There, we combined 1) a steep fall in the precious metals with 2) an overbought Gold Miners sector and 3) a financial initiative from world-renowned Canadian precious metals guru Eric Sprott, to bring you a trade that profited from losses on the Market Vectors Gold Miners ETF (NYSE:GDX).

Here’s how it went down –

gdx
The miners drifted sideways for the last month, precisely as we had hoped, giving us, as of last Friday, a 100% return on our trade when the options we sold expired worthless.

But before we get to the nuts and bolts of our winnings, consider the chart of the miners, above.

It’s possible to view the cup as half full, as many gold bulls certainly will. But we don’t.

We see, in the first place, significant divergence (in blue) between a flat mining sector and swiftly declining RSI and MACD indications, a phenomenon that speaks to weakening momentum. Or, in the case of our chart: a mining sector that has less and less strength buoying the last two months’ flat performance.

In addition, we see RSI careening rapidly toward her waterline (black circle), with a probable plunge below that marker as early as today or tomorrow, should we see any weakness in the PMs as the week starts.

MACD could be a few days away confirming, with her plunge likely not coming until late Wednesday at the earliest, depending upon weakness in the PMs and exactly how severe it turns out to be.

But how do you know we’ll see weakness?

 

Nothing’s guaranteed, of course. We just don’t like the way price stacks up against the moving averages, particularly against the longer term (yellow) 411-day MA, which is swiftly declining and should provide abundant overhead selling pressure should GDX rise to meet it.

As of now, price is barely holding on to the short term moving average at $26.75, and should she drop below that marker, GDX is likely to plop right down to the $25 level, where the 137-day and 274-day moving averages currently reside.

hillary

A keen eye on the direction of the precious metals over the next few will help us determine whether our call on the miners is on the mark.

How the Money was Made

 

Back to the trade.

You’ll remember that when we initiated our trade we suggested selling five GDX August 28.50 CALLs, each for $0.35, for a total credit of $1.75. And with GDX never once rising above that level in the five-weeks that followed, the full $1.75 per round traded is now ours.

A sturdy handshake to all who participated.

Should we sell another round of CALLs?

Again, we’re going to keep an eye on the gold market over the next 48-hours to get a better sense of it. We don’t want to jump in early and get all crossed up.

Moving On

 

Our discussion now moves to a trade we opened at the end of June, a covered CALL on tire maker Cooper Tire and Rubber Co. (NYSE:CTB).
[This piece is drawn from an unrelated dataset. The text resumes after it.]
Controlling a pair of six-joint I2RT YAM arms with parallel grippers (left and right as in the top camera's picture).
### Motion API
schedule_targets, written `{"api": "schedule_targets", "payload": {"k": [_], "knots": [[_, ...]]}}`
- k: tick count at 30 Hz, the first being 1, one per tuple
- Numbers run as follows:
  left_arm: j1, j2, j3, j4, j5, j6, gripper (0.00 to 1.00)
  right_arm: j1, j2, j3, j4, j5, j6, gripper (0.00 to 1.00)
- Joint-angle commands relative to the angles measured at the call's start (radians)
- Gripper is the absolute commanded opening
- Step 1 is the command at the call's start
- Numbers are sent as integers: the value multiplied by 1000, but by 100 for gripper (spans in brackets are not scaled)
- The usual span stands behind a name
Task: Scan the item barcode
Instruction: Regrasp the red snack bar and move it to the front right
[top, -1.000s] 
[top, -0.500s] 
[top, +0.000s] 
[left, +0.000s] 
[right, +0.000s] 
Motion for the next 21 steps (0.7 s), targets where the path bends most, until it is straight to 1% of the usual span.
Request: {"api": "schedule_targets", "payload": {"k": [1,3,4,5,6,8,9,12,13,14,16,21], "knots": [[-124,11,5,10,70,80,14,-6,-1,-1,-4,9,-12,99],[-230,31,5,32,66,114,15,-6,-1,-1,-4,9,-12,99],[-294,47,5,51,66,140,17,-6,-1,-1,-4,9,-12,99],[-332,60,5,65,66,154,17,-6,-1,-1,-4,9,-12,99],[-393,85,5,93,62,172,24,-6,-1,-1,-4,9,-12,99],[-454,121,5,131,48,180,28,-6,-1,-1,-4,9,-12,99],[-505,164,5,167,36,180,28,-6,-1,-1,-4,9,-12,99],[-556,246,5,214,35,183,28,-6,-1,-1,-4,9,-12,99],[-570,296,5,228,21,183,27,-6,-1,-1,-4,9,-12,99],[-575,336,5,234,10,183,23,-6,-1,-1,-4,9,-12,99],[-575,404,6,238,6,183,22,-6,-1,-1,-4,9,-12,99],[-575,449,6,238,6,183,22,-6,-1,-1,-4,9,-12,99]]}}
The letter was called The S&P Indy 500 and there we urged you to take the following action – sell one August 31 CALL for every hundred shares of CTB purchased. The CALLs sold for $0.70 and the shares went for $29.87. In addition, we urged you to sell one August 27 PUT for an additional credit of $0.30.

Because the shares remained in between the level of the two sold options, closing last Friday at $29.95, we pocketed the entire premium and reduced our cost base for the shares from $29.87 to $28.87. That means we’re currently in a profit position of $1.08 per share, or 3.7% after seven weeks.

decision

Do we take our profits now, or sell another round of CALLs (and perhaps PUTs) against the shares we currently own?

After looking at the chart, we see very little reason not to go ahead with a second round of option sales.

Take a look for yourself –

ctb
As we said when we initially wrote about CTB, “Technically, the chart is neither too hot nor too cold…”

And so it remains.

Both RSI and MACD indicators have further moderated since our June 30 letter went out (in black), giving us even more reason to like the trade than when we first initiated it – and additional confidence that selling CALLs is an appropriate strategy.

Second, we see the moving averages coming together in the $27 range (blue square), the level at which we initially saw support and sold our PUTs. Remember what we wrote then –

“We expect to see some modest movement higher from CTB in the weeks ahead and then a burst once the 137 DMA punctures above her longer term moving averages.”

Well, folks, the day of puncture has now drawn nearer, and we see the same burst higher coming to pass once that technical hurdle is crossed, a development that could be complete before week’s end.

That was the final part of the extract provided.